My troubles are not unique. Dr. C. Nepean Longridge built a 1/4 scale model of the Victory, Nelson's flagship at Trafalgar (preserved at Portsmouth UK). He wrote a book on it, The Anatomy of Nelson's Ships, which I have (q.g.). It took him 12,000 hours or so. The model is some 7 ft long; over 2 meters. And even on such a monster, he had a lot of troubles! The book is wonderful, jam-packed with tips and tricks, and withal very modest. The trouble is that our fingers are not to scale!

And as a final note on the marvels of modern marketing, hemostats (made in Pakistan) are available at Wal-Mart. Yes, Wal-Mart. You have to go to the fishing section, where you find them sold at $3.50, labeled "fly-tying pliers." Sure. I have to tie some flies this winter too. Hemostats will come in very handy.

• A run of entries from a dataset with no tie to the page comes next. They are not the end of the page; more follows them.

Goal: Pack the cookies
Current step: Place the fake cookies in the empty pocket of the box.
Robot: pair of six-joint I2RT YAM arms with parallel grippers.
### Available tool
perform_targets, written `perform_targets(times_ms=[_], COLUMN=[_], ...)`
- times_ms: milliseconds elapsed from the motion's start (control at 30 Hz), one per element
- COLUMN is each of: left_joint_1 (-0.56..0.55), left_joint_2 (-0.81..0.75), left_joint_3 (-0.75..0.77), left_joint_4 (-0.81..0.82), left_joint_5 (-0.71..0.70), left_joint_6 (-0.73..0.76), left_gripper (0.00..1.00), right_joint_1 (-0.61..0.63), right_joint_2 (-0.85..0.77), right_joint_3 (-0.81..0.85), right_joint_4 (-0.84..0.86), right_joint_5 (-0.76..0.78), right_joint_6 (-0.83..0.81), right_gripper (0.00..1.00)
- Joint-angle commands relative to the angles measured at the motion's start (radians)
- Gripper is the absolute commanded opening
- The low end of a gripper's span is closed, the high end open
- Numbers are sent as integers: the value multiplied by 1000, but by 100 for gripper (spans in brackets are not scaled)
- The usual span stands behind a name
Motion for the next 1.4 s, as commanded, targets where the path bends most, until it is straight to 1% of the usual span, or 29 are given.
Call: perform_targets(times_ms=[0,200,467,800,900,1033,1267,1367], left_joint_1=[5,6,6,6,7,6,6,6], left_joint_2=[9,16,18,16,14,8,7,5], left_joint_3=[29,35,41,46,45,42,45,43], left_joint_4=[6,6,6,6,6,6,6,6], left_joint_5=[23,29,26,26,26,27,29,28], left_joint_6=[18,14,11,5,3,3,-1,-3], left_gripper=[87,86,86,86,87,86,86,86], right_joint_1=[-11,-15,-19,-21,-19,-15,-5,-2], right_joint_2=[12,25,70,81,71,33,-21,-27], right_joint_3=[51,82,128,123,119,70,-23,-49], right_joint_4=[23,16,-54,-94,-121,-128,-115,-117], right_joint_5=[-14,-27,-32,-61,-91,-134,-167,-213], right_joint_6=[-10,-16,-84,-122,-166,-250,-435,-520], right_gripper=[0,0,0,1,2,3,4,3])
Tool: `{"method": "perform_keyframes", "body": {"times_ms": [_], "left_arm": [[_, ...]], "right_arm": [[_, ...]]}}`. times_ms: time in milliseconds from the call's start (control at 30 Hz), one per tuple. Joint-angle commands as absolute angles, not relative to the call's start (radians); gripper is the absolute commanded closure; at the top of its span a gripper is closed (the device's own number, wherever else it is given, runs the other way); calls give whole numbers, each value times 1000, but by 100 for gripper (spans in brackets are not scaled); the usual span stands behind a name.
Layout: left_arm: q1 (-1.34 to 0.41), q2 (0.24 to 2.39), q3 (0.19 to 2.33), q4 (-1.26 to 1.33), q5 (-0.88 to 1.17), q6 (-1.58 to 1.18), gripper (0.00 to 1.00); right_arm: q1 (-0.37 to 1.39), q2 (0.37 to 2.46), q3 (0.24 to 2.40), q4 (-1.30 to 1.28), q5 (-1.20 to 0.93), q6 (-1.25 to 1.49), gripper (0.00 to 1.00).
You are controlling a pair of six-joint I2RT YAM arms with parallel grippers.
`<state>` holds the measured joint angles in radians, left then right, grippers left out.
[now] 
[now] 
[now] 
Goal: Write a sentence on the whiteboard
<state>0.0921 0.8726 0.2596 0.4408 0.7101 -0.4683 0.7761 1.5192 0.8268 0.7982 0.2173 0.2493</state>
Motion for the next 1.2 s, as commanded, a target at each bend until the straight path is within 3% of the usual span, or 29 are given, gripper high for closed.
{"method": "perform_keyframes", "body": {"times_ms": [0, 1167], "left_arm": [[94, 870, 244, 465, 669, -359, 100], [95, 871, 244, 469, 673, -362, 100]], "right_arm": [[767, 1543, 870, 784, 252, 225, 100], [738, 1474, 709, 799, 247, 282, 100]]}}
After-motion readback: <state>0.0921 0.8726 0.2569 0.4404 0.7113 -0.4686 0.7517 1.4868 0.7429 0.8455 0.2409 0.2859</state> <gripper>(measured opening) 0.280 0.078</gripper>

Wednesday, November 17, 2010

Tippecanoe, without Tyler too

I have been setting up the Navajo loom for a new ruglet, and it is really mind-boggling. I'll report on that later. Meanwhile, I came across a reference to birchbark canoes on Bodger's forum. I needed a break from the loom, so why not build a model canoe? Tippecanoe and Tyler too. Now, most boats, from very small to very large, are built on the idea that first you build a frame and then you put on the skin -- planking, sealskin, whatever. But not a birchbark. Here, you are supposed to build a canoe form. Then the birchbark is shaped into the form, probably with the aid of boiling water. The hull is built inside the skin. The frame, gunwales (pronounced "gunnels" for some obscure reason) are sewn on to the skin with spruce root "thread." Well, OK, I said, a "model" will give me an idea of how this goes. So I grabbed a piece of paper, drew a canoe, cut it out, and cut birchbark (of which I have a substantial amount from firewood splitting).
Behold, a pattern and likewise behold the skin. It was obvious that it wasn't going to bend. So I planed it down with my trusty palm plane (at left). At this point I decided, most unwisely, that I didn't need a canoe form. So I started sewing up the skin. As it turns out, this project is mostly needlework!
One of the main reasons you need a canoe form is that it holds the blasted thing while you do things to it. But here is Tip, now a canoe, being stiched. Ordinary needle and thread, because spruce root is obtainable but much too large for this tiny model. Sewing is quite tedious. Once Tip was stiched fore and aft, I made a start on the gunwales. There are two of them, one inboard and one outboard. I made the inner ones first:
These are actually lilac gunwales! Prunings from the lilac tree. I shaped them with knife and miniature planes, then boiled them for a few minutes, Above is the hull plan, which has now morphed into a canoe form. I then sewed the gunwales into the hull.In retrospect I should have been more patient and done the outboard gunwales before sewing; then I wouldn't have to sew twice. Learning experience. Note that I now do indeed have a canoe form. Well, let's do the outboard gunwales. They have a big bend at the bow. At this point the jigs started to multiply.
Here is lilac strip, planed, boiled and shaved so it will bend. The tools of the trade are scattered about; my idea of still life. Next step is to sew Tip's outboard to inboard gunwales. All this sewing requires a very small hole to be bored; you can't go through this stuff with a needle alone. I'm drilling about #35 Morse through two gunwales and one birchbark, using a jeweler's push drill; a marvellous aid to miniature work.
I started Tip on Monday; it is now Wednesday and here's Tip's status picture:

As you can see, the gunwales are in place. Bow to the right. I have started fitting the ribs. It is quite difficult to plane the ribs thin enough to fit in, even with boiling. I'm down to about a mm.

Tip is really not a model. Proportions wrong, for one thing. He is a test bed for construction techniques. It is much easier to build a model than a full size version, and it's -15C outside. Much too cold for a canoe. So I'm enjoying Tip, and will report as I go along.